Re: Newbie help
From: Michael D. Long (michael.d.long-nospam_at_comcast.net)
Date: 09/22/04
- Next message: Tim: "Re: Record count"
- Previous message: Adam Machanic: "Re: UPDATE ISSUE"
- In reply to: Steve: "Re: Newbie help"
- Next in thread: Joe Celko: "Re: Newbie help"
- Reply: Joe Celko: "Re: Newbie help"
- Reply: Steve: "Re: Newbie help"
- Messages sorted by: [ date ] [ thread ]

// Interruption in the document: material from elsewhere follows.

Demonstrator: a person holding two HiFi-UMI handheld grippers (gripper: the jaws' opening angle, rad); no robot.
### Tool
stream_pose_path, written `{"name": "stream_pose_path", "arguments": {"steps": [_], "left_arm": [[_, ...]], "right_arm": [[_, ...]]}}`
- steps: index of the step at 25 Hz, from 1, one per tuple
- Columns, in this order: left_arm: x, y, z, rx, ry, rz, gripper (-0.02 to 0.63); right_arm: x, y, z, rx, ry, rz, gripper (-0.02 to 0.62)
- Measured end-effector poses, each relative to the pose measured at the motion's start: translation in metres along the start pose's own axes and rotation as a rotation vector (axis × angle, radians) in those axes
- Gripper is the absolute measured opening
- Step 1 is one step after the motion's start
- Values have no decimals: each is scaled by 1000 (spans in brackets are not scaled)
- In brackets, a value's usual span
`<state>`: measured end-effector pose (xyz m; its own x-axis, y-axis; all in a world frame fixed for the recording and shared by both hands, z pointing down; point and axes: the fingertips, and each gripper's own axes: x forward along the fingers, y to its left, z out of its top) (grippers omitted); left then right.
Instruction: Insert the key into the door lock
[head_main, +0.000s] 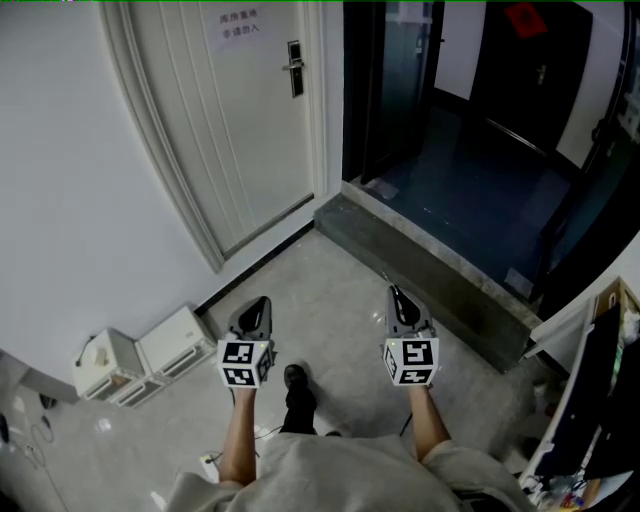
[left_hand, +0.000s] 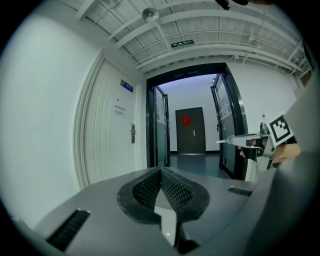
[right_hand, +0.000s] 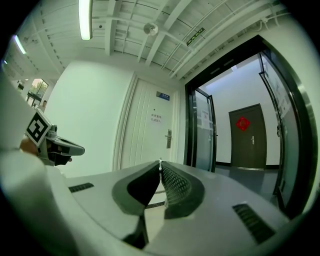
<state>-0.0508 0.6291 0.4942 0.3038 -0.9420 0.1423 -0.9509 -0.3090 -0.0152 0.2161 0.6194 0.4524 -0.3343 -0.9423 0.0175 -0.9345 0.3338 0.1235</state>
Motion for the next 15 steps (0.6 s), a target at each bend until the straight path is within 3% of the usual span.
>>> {"name": "stream_pose_path", "arguments": {"steps": [7, 15], "left_arm": [[54, 33, -7, -10, 0, -6, 17], [157, 112, 11, -13, -22, -19, 17]], "right_arm": [[62, 2, -10, -13, 10, 5, 29], [186, 4, 2, -36, -1, -6, 29]]}}
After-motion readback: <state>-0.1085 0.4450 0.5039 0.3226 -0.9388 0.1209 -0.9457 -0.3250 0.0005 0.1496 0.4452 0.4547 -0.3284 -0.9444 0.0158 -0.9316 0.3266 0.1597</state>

Date: Tue, 21 Sep 2004 21:58:30 -0400
This is ultimately a case where you are getting recommendations for a hammer
to turn a screw. Do a little research on time series data archival
products, such as OSI PI and the Intellution Data Historian. Industrial
data collection poses the problem of storing massive amounts of time-series
data (just like your application) that must be analyzed in order to be
useful. The collected data must be stored efficiently in order to conserve
resources and keep manufacturing costs low. A traditional general purpose
DBMS is not the optimal solution to the problem, though such products can be
used.
To efficiently store and retrieve data for your needs, the approach used by
time series repositories is best. You only store changed values (as you
originall proposed), updating the timestamp of the relevant entry when the
data remains unchanged between intervals. This minimizes seek times for
retrieval, but does pose a problem that must be addressed during data
retrieval. When you request a value for a specific time, it is just as
likely not to be found as it is to exist. In the case where the entry
doesn't exist, you must interpolate the value. The correct value for your
application would be the record having the appropriate symbol with the next
earliest timestamp.
You can achieve much better performance for such applications with a custom
engine than a commercial DBMS, but you need a solid background in data
storage and retrieval techniques. Based on experience in this area, unique
thought patterns also help a lot.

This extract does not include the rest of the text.